#### [WHAT YOU ARE ASKED TO DO]
For this exercise, copy exactly the lines below from the one with "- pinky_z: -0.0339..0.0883" through the one with "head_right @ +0" and leave out the pictures.

Records from a collection:
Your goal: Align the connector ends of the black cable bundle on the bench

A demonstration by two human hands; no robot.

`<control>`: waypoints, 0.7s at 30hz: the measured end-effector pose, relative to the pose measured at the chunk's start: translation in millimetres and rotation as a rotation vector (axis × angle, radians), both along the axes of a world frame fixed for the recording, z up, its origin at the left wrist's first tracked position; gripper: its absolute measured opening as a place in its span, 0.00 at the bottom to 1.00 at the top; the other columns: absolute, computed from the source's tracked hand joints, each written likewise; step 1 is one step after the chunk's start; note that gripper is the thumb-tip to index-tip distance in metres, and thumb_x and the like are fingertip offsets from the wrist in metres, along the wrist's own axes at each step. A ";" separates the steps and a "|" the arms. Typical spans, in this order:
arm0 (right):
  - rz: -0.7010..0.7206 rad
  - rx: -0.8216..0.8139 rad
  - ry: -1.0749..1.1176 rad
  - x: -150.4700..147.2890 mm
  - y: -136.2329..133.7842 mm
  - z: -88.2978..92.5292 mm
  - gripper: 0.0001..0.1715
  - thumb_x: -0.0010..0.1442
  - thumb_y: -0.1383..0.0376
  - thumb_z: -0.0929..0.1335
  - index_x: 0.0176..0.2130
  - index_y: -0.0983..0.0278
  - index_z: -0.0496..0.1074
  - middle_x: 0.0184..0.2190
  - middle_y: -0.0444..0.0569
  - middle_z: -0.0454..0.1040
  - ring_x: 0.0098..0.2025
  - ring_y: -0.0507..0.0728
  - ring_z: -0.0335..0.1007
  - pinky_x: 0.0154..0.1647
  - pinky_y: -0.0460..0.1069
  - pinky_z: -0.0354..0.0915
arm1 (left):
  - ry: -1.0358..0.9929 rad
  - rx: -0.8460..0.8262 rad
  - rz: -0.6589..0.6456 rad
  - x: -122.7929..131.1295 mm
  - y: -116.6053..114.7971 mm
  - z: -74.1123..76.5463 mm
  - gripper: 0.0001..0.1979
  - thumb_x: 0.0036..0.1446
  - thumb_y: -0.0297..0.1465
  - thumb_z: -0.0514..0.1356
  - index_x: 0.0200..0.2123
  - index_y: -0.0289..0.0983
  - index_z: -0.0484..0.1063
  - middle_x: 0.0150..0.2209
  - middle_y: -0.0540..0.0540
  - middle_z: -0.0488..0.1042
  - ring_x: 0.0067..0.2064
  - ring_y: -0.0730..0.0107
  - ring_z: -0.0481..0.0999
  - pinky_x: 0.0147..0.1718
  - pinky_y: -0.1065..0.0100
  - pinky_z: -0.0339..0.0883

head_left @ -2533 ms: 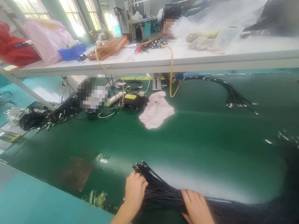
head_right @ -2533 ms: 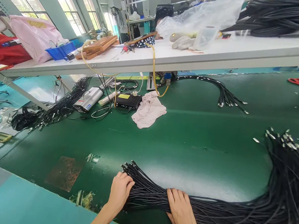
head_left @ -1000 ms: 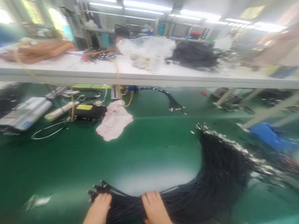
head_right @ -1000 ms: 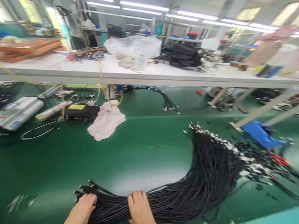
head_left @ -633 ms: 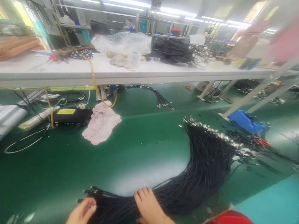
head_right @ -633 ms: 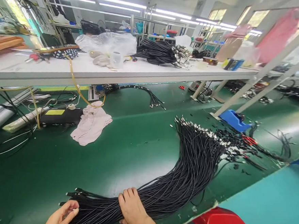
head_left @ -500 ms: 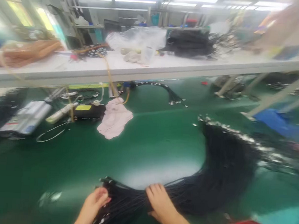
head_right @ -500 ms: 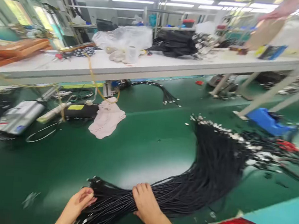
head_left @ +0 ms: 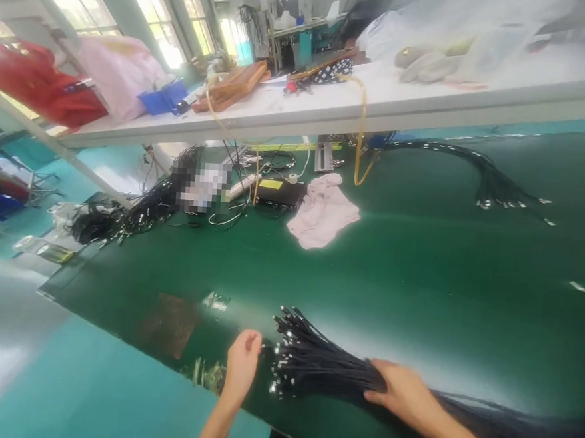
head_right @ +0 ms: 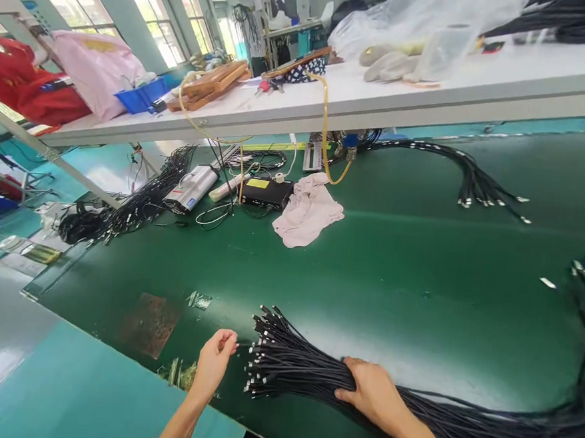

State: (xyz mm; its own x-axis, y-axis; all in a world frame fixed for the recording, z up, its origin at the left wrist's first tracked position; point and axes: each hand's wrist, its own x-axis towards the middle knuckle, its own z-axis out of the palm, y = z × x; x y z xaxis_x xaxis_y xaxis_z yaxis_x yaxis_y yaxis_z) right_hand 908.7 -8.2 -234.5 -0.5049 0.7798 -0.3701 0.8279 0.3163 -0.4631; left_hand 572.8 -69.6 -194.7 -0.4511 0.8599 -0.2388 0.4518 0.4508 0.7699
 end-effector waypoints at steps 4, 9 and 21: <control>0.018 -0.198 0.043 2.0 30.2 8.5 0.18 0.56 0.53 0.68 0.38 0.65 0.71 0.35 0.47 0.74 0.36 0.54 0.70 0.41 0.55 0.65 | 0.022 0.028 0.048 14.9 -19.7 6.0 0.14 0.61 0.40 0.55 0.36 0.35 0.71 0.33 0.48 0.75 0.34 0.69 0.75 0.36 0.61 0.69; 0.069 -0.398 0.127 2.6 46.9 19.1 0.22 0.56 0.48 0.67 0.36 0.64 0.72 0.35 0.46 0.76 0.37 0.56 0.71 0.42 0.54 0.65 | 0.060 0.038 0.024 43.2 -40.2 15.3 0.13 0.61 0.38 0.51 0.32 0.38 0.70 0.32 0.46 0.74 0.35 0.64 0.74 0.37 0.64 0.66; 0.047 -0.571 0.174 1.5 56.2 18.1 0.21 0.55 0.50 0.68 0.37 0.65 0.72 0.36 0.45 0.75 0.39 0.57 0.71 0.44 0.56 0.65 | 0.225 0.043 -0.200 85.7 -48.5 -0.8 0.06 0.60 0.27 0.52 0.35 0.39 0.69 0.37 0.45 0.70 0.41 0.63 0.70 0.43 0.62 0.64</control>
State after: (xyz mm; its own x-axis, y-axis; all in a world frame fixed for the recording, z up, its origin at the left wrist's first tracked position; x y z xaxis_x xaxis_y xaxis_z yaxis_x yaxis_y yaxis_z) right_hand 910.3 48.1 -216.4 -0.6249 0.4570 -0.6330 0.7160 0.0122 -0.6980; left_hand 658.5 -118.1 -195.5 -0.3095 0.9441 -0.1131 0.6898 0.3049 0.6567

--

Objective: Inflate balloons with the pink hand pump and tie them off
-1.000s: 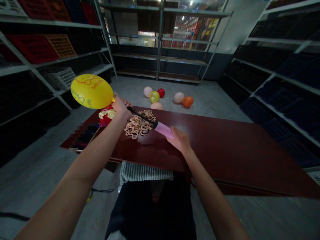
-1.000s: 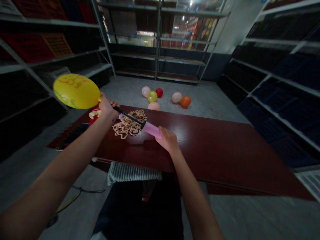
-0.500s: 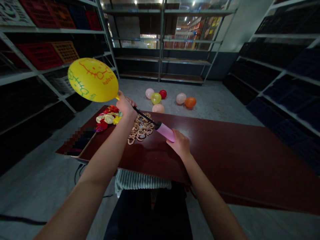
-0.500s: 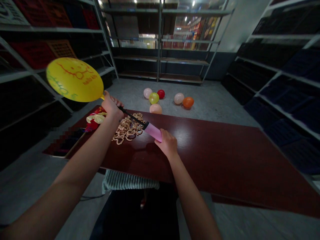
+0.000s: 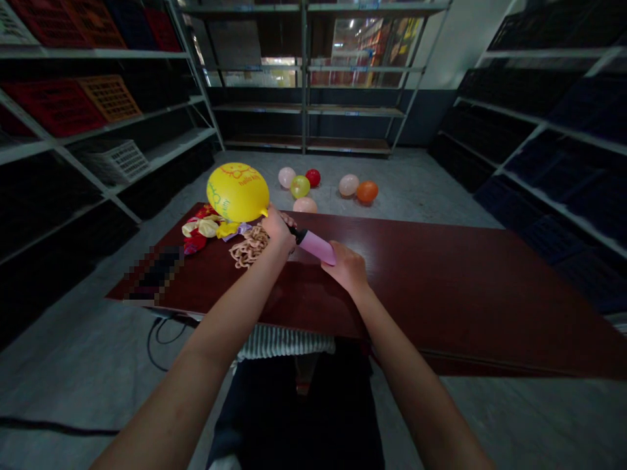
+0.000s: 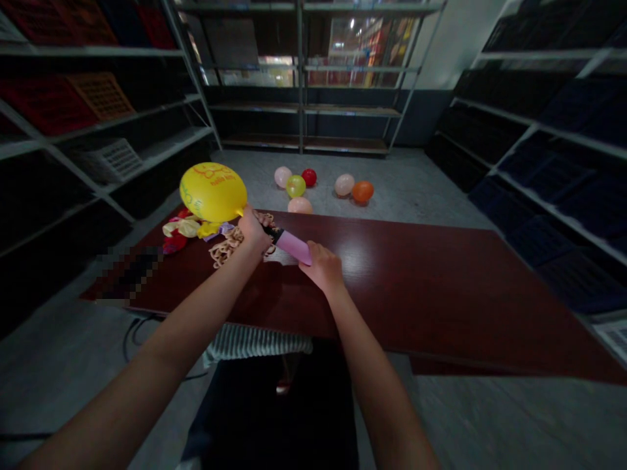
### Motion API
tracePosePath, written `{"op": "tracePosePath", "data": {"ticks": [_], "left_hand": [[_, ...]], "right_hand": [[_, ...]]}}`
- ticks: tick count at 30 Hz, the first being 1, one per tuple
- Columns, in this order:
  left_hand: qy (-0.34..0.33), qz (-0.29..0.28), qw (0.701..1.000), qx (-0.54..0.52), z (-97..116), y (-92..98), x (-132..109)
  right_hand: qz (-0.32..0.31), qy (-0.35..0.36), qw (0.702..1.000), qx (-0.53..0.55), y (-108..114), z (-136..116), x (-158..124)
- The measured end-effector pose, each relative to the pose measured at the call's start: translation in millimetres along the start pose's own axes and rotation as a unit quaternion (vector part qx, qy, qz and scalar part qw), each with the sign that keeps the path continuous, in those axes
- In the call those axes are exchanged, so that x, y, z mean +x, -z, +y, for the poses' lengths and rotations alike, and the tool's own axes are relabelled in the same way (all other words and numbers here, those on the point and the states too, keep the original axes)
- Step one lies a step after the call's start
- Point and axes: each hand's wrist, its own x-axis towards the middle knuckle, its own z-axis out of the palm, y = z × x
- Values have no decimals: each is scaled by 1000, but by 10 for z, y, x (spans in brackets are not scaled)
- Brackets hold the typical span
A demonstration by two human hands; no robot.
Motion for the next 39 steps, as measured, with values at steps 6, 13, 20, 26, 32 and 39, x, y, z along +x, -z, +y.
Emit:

#### [SOLUTION FOR THIS PROBLEM]
  - pinky_z: -0.0339..0.0883

head_left @ -2533 ms: 
head_right @ -2533 ms: 
head_left @ -1000 ms: 
head_right @ -1000 ms: 
head_left @ -633 ms: 
head_right @ -633 ms: 
head_left @ -500 ms: 
head_right @ -500 ms: 
head_left @ +0 ms: 
head_right @ +0 ms: 

The reply to this exercise is complete.